◆ Exercise directions: The copy you give must match the listing below exactly and contain no pictures.

------------------------------------------------

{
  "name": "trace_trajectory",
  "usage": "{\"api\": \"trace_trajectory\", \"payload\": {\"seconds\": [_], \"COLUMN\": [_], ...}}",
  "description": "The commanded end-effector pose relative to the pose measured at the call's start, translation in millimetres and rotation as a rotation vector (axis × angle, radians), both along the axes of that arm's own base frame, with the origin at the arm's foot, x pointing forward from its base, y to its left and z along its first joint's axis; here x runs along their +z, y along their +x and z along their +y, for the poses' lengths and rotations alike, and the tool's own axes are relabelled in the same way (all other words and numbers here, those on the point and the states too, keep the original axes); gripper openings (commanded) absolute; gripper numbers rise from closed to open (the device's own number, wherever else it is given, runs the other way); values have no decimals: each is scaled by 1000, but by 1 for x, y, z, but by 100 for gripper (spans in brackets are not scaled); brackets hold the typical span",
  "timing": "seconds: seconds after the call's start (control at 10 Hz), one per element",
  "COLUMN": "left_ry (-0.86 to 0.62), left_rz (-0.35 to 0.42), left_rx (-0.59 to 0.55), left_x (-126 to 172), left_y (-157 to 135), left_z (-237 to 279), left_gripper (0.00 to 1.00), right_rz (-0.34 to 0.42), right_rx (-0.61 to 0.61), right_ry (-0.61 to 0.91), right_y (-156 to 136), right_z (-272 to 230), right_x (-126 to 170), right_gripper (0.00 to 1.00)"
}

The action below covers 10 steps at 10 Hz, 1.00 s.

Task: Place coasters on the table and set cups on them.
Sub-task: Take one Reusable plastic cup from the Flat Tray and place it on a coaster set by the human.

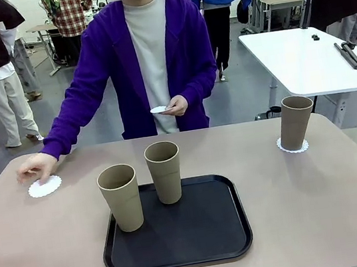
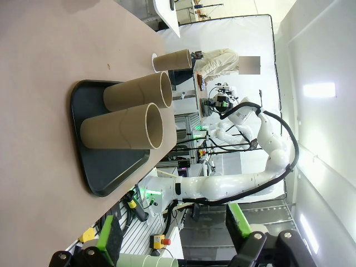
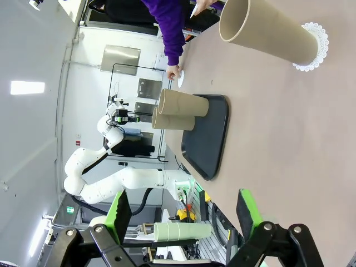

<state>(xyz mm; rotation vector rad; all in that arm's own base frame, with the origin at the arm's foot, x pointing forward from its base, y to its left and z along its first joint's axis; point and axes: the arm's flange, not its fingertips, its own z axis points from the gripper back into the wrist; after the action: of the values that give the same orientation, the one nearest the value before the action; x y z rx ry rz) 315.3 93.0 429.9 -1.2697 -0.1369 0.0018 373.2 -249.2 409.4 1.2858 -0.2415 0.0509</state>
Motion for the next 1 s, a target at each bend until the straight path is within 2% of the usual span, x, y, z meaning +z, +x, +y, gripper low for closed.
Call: {"api": "trace_trajectory", "payload": {"seconds": [0.0,0.9], "left_ry": [-12,-12], "left_rz": [-17,-17], "left_rx": [-2,-2], "left_x": [1,1], "left_y": [-1,-1], "left_z": [1,1], "left_gripper": [100,100], "right_rz": [0,0], "right_rx": [0,0], "right_ry": [4,4], "right_y": [2,2], "right_z": [-1,-1], "right_x": [1,1], "right_gripper": [100,100]}}
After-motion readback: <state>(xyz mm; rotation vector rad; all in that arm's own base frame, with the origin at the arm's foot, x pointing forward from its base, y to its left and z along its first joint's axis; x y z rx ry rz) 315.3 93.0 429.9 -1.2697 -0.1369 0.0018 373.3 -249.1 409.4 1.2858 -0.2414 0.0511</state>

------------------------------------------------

◆ Reply to the exercise:
{
  "name": "trace_trajectory",
  "usage": "{\"api\": \"trace_trajectory\", \"payload\": {\"seconds\": [_], \"COLUMN\": [_], ...}}",
  "description": "The commanded end-effector pose relative to the pose measured at the call's start, translation in millimetres and rotation as a rotation vector (axis × angle, radians), both along the axes of that arm's own base frame, with the origin at the arm's foot, x pointing forward from its base, y to its left and z along its first joint's axis; here x runs along their +z, y along their +x and z along their +y, for the poses' lengths and rotations alike, and the tool's own axes are relabelled in the same way (all other words and numbers here, those on the point and the states too, keep the original axes); gripper openings (commanded) absolute; gripper numbers rise from closed to open (the device's own number, wherever else it is given, runs the other way); values have no decimals: each is scaled by 1000, but by 1 for x, y, z, but by 100 for gripper (spans in brackets are not scaled); brackets hold the typical span",
  "timing": "seconds: seconds after the call's start (control at 10 Hz), one per element",
  "COLUMN": "left_ry (-0.86 to 0.62), left_rz (-0.35 to 0.42), left_rx (-0.59 to 0.55), left_x (-126 to 172), left_y (-157 to 135), left_z (-237 to 279), left_gripper (0.00 to 1.00), right_rz (-0.34 to 0.42), right_rx (-0.61 to 0.61), right_ry (-0.61 to 0.91), right_y (-156 to 136), right_z (-272 to 230), right_x (-126 to 170), right_gripper (0.00 to 1.00)"
}

The action below covers 10 steps at 10 Hz, 1.00 s.

Task: Place coasters on the table and set cups on them.
Sub-task: Take one Reusable plastic cup from the Flat Tray and place it on a coaster set by the human.


<state>(xyz mm; rotation vector rad; all in that arm's own base frame, with the origin at the arm's foot, x pointing forward from its base, y to its left and z along its first joint's axis; point and axes: the arm's flange, not its fingertips, its own z axis points from the gripper back into the wrist; after the action: of the values that give the same orientation, the one nearest the value before the action; x y z rx ry rz) 315.3 93.0 429.9 -1.2697 -0.1369 0.0018 373.2 -249.2 409.4 1.2858 -0.2415 0.0509</state>
Motion for the next 1 s, a target at each bend until the straight path is within 2% of the usual span, x, y, z meaning +z, +x, +y, gripper low for closed.
Call: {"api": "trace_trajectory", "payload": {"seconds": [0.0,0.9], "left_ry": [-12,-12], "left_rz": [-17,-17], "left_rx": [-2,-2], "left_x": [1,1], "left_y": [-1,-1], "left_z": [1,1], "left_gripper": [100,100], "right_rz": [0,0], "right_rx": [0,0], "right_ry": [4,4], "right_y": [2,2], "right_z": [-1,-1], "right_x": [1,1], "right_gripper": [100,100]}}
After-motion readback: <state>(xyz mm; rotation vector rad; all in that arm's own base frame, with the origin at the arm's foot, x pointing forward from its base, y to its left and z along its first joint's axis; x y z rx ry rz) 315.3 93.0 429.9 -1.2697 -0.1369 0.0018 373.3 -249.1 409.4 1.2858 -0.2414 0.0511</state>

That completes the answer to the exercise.